Washabaugh also confronted conventional wisdom in religion and theology. In his Waltzing Porcupines: Community and Communication (2004) he proposed that religious communities (no less than Creole and Deaf communities) and religious practices (no less than flamenco and angling practices) always involve negotiations with external forces. A peaceful prayer is no less illusory than a pure flamenco performance or a sublime trout on the line.

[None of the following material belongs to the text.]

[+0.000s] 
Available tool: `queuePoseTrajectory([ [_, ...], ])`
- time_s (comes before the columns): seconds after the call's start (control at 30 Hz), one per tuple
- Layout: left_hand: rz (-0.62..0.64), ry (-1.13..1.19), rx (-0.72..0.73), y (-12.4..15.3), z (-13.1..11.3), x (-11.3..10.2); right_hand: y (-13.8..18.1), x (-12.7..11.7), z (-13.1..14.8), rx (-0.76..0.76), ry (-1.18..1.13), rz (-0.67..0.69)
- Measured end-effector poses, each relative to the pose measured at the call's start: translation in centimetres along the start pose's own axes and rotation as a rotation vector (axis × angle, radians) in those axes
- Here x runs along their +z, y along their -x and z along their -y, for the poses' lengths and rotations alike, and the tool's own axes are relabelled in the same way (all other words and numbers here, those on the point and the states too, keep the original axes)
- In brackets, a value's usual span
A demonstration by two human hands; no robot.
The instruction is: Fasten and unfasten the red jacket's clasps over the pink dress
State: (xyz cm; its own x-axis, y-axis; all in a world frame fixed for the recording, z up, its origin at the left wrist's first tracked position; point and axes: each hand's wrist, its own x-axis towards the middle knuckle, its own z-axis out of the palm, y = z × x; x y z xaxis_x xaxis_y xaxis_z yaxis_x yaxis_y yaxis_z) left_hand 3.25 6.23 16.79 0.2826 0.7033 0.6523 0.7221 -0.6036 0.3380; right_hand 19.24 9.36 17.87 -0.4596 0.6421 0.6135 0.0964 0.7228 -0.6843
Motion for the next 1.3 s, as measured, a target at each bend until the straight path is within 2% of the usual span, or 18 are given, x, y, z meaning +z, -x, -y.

His current project, Silvered Screens: Self in Cinema (forthcoming), pursues a study of more than five hundred movie moments during which characters react to their mirror images. The purpose of this study is to discern how personal identity is handled, how “self” is done. Rather than exploring the ways in which people conceive of their selves, this study inquiries into the presuppositions of people who attend to their mirrors, sometimes preening, sometimes wincing, attacking, or even shooting the glass they see. Silvered Screens concludes that self is far from simple; it is fraught with hidden forces, not unlike our everyday performances of speech, sign, music, and angling.

==Education==

B.A., 1966, St. Bernard's Seminary, Rochester, NY

M.A., 1970, U. of Connecticut Storrs, CT

Ph.D., 1974, Wayne State U., Detroit, MI

Thesis and Dissertation: Puerto Rican Immigrants in Willimantic, CT (M.A.), Variability in Decreolization on Providence Island, Colombia (Ph.D.)

==Books==
Washabaugh's books include:
- Five Fingers For Survival (Karoma, 1986)
- The Social Context of Creolization (edited with Ellen Woolford, Karoma, 1983)
- Speak Into the Mirror: A Story of Linguistic Anthropology (1988) published anonymously as by John Doe
- Flamenco: Passion, Politics and Popular Culture (Berg, 1996)
- The Passion of Music and Dance: Body, Gender and Sexuality (edited, New York University Press, 1998)
- Flamenco Music and National Identity in Spain (Ashgate, 2012)

Flamenco: Passion, Politics and Popular Culture was a finalist for the 1997 Katharine Briggs Folklore Award.